One of the most common questions I get about my writing is where do I get my ideas. My usual response is that I steal them because that's a lot easier than coming up with them on my own.
Like a lot of jokes, there's an element of truth in that smart-ass answer. The true part is that I get a lot of my ideas just by paying attention to the world around me, listening and keeping my eyes open. I don't consider that stealing. I consider it part of my job as a writer.

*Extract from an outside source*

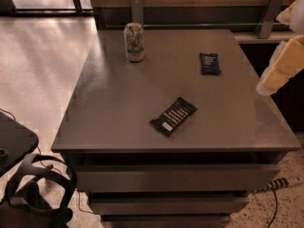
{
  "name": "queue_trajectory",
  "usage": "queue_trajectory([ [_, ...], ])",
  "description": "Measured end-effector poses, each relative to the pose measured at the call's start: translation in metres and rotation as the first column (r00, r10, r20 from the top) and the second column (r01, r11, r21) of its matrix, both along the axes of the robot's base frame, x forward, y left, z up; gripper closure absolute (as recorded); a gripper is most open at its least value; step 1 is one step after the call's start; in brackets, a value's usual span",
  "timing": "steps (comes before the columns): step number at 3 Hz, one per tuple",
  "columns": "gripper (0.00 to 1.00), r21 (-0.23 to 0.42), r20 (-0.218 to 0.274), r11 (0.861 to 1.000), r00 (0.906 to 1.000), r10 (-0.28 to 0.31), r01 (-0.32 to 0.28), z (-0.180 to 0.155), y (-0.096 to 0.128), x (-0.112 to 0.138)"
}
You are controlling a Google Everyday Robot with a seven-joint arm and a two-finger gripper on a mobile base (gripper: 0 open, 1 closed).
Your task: Pick rxbar blueberry
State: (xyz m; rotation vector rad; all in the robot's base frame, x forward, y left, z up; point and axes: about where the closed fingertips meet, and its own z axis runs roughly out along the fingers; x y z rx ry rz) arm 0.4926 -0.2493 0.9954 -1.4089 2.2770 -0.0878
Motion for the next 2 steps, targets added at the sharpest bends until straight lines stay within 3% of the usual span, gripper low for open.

I read an article in yesterday's New York Times about how the Army Corps of Engineers is opening flood gates that will flood the Atchafalaya Basin, the heart of Cajun country, in an effort to avoid even worse flooding elsewhere. The reporter asked one local resident why he lived in a place that was subject to this kind of flooding. Here's what that person said:
"It's where we was raised. Where my daddy was raised. Where we make our living. Why you are here is something you never even think about. You are this place."

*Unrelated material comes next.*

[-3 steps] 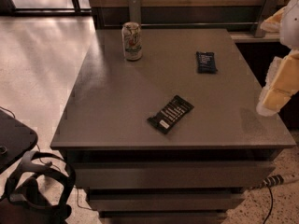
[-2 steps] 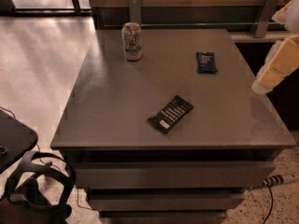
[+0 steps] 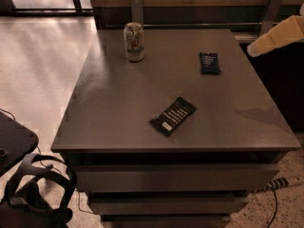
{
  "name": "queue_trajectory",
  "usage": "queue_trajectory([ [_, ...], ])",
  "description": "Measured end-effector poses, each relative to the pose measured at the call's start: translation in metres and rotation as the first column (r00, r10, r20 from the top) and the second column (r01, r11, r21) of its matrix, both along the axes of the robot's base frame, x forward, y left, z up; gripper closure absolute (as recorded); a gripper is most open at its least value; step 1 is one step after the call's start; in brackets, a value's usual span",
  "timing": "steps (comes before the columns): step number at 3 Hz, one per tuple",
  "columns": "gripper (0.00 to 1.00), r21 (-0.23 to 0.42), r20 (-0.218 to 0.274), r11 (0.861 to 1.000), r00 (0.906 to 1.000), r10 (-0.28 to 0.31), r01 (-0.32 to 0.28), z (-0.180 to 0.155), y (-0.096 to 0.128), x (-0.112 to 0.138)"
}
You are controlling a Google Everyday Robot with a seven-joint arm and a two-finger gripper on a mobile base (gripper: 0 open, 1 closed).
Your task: Pick rxbar blueberry
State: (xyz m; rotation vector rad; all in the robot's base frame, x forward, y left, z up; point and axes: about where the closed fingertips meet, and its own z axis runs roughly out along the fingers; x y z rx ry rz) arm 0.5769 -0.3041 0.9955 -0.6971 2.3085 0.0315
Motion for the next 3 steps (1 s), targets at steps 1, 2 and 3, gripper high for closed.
queue_trajectory([
  [1, 0.0, 0.034, 0.024, 0.999, 0.9988, -0.042, 0.041, 0.005, -0.001, 0.008],
  [2, 0.0, 0.039, 0.015, 0.998, 0.9988, -0.047, 0.047, 0.003, 0.0, 0.012],
  [3, 0.0, 0.093, -0.068, 0.991, 0.994, -0.086, 0.092, -0.012, 0.012, 0.045],
])
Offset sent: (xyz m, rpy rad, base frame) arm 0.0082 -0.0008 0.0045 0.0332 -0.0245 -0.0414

That's one of the best pieces of dialogue I've come across in a long time. It's honest, real and heartfelt. And it's one of the best descriptions of how place can become a character in a story.

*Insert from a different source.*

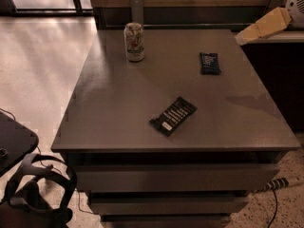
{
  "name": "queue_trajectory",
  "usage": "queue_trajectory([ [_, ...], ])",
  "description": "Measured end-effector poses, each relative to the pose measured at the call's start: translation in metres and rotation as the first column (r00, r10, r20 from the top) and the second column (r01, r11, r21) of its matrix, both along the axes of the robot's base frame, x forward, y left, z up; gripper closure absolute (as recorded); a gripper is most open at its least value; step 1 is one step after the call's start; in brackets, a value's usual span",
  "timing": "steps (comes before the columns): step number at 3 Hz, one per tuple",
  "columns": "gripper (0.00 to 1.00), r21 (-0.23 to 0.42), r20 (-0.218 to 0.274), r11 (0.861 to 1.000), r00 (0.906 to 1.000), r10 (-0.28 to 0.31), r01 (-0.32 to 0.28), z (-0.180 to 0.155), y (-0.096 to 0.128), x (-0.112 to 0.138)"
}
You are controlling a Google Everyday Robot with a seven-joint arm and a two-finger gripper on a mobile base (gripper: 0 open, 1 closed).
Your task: Pick rxbar blueberry
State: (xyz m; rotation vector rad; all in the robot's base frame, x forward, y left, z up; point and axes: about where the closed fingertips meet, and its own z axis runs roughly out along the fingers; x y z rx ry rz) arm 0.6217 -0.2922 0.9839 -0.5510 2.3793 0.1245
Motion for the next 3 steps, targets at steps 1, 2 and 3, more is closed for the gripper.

I tore that out of the newspaper and stuck it in my wallet and now I have to find a way to put those words in the mouth or mind of one of my characters without committing plagiarism. Maybe my character will have read the article and the quote will have stuck with him/her as much as it has stuck with me.
I collect this kind of stuff and some of it is a lot easier to find a way to use than others. I'm still looking for a way to use one of my all time favorite headlines - It's Raining Tadpoles in Japan. Let me know if you've got a good suggestion.